How can I code for a uniform string length where there is variation in data entry

While using EGP 6.1, I am trying to get a common look for each row of a specific column where the data varies in length.  The full ID Number has a prefix of "00" then is followed by 9 other digits.  However, some people enter the full ID Number while others only enter the last 9 digits.  I am trying to just return the last 9 digits but am having trouble finding what function to use.  I have been trying to use the SCAN, the SUBPAD, the combination of SUBPAD with REVERSE functions, etc. and am getting nowhere fast.  To make matters more difficult, some of the last 9 digits do begin with "00" which I want to include.

Here is an example of data and what I am getting back (the first column is the ID Number as people have entered (I tried to reverse the order and then do a SUBSTRN with a limit of 9. As you can see, the good data that started with just 9 digits, now only displays 7 digits but shows a length of 9.  On the other hand, the numbers too long numbers that showed 11, are now correctly showing just 9 digits.)  Any thoughts on the best practice to limit the number of digits to the last 9?  Ideally I would like to start from the end of the number and move to the left 9 digits and return only those 9 digits.

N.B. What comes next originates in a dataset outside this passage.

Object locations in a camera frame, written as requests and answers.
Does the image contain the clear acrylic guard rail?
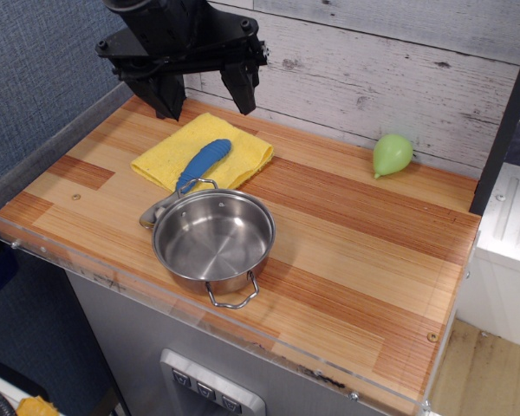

 ID Number Reversed ID Number SUBSTRN ID Number LNGTH of SUBSTRN 000359260 062953000 0629530 9 001094641 146490100 1464901 9 00161892070 07029816100 070298161 9 001750341 143057100 1430571 9 001750357 753057100 7530571 9 01000009831 13890000010 138900000 9 01000047161 16174000010 161740000 9 01000053759 95735000010 957350000 9 016506959 959605610 9596056 9

‎10-12-2017 05:25 PM
Re: How can I code for a uniform string length where there is variation in data entry

``````data have;
input idnum :\$11.;
cards;
000359260
001094641
00161892070
001750341
001750357
01000009831
01000047161
01000053759
016506959
;
run;

data want;
set have;
length new_idnum \$9;
new_idnum = substr(put(input(idnum,11.),z11.),3);
run;
``````

Note how I presented example data in a data step, so that others (and you!) only need to copy/paste and submit the code to recreate the dataset.

Re: How can I code for a uniform string length where there is variation in data entry

Since you only have 9 digits you could just convert the string to a number and then back to a string using the Z format to make sure it prefixes zeros for the small numbers.

``want = put(input(id_number,32.),Z9.);``
‎10-12-2017 05:25 PM
Re: How can I code for a uniform string length where there is variation in data entry

Re: How can I code for a uniform string length where there is variation in data entry

Hi Kurt,

That makes sense, except in the full dataset, I have thousands of rows with separate ID Numbers.

Re: How can I code for a uniform string length where there is variation in data entry

gregor1 wrote:

Hi Kurt,

That makes sense, except in the full dataset, I have thousands of rows with separate ID Numbers.

And? What works on 10 rows also works on 10 billion rows.

Re: How can I code for a uniform string length where there is variation in data entry

I get it, so I don't need to enter the individual ID  Numbers in the code?

Re: How can I code for a uniform string length where there is variation in data entry

gregor1 wrote:

I get it, so I don't need to enter the individual ID  Numbers in the code?

No, not at all. That first data step is just creating some example data on the fly from the examples you gave in your initial post. Instead of the cards section, one could also use an infile statement to read from an external file.

Using a datastep with cards or datalines is the preferred way to present example data here, as it allows easy (and exact) recreation of data by everyone reading the posts.

Just apply the second data step to your dataset, and adapt the variable names to your needs.

Re: How can I code for a uniform string length where there is variation in data entry

Great...I will give it a try. Thanks Kurt!